- Location: India
- Caused by: New administrative reforms announced by the Union Territory of Lakshadweep administrator Praful Patel
- Goals: To cancel the new administrative reforms announced by the Union Territory of Lakshadweep administrator Praful Patel
- Methods: Demonstrations, Hunger strikes

Parties
| People of Lakshadweep Indian National Congress National Congress Party Local wing of Bharatiya Janata Party Communist Party of India (Marxist) | Administrator of Lakshadweep Kavarathi Police; Supported by Bharatiya Janata Party; |

= Save Lakshadweep campaign =

Protest in India

The save Lakshadweep campaign is a protest against the administrative reforms announced by the Union Territory of Lakshadweep administrator Praful Khoda Patel, which protesters describe as anti-people. The protests, under the 'Save Lakshadweep campaign', have intensified with more prominent personalities supporting the campaign.

Following the appointment of Praful Khoda Patel as the Administrator of Lakshadweep in December 2020, Patel's administration ended mandatory quarantine for those entering the territory, and allowed anyone with a negative RT-PCR test to travel to the islands.

The territory had its first COVID-19 case on 18 January 2021, and total cases had reached 7300 by the end of May. Mohammed Faizal P. P., Member of Parliament for Lakshadweep, attributed the rise in cases to the loosening of travel restrictions; the administration said that the surge was instead caused by the emergence of a more virulent SARS-CoV-2 strain, resumption of economic activity, and an increase in cases in Kerala, which is the territory's main link to mainland India.

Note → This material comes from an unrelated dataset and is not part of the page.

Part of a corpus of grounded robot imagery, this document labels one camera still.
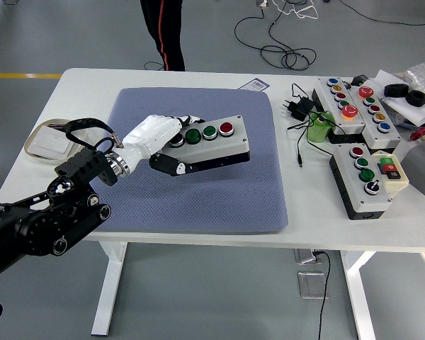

Patel has also suggested policy changes such as instructing port authorities to cut ties with Beypore port and Cochin Port in Kerala and divert all maritime exchanges to New Mangalore Port. All dairy farms on the islands, run by the Animal Husbandry Department, were ordered to be shut down, with the cattle to be auctioned off, and dairy products instead to be imported from Gujarat-based Amul. Patel's administration also lifted alcohol restrictions, and banned beef, and removed the meat from the school Midday Meal Scheme. Many locals accused the administration of implementing a Hindutva agenda. Patel's administration also demolished fishermen's coastal sheds, citing violations of the Coast Guard Act. The Administration has argued that these policies are still in pipeline and yet to be implemented.

Opposition political parties such as the Indian National Congress and the Communist Party of India (Marxist) have come out in protest. Some local members of the Bharatiya Janata Party in Lakshadweep also voiced their criticism against Patel’s policies. Following the controversy, the All India Congress Committee submitted a request to the Lakshadweep administration seeking permission to visit the island, but their request was rejected citing the COVID-19 situation in the island.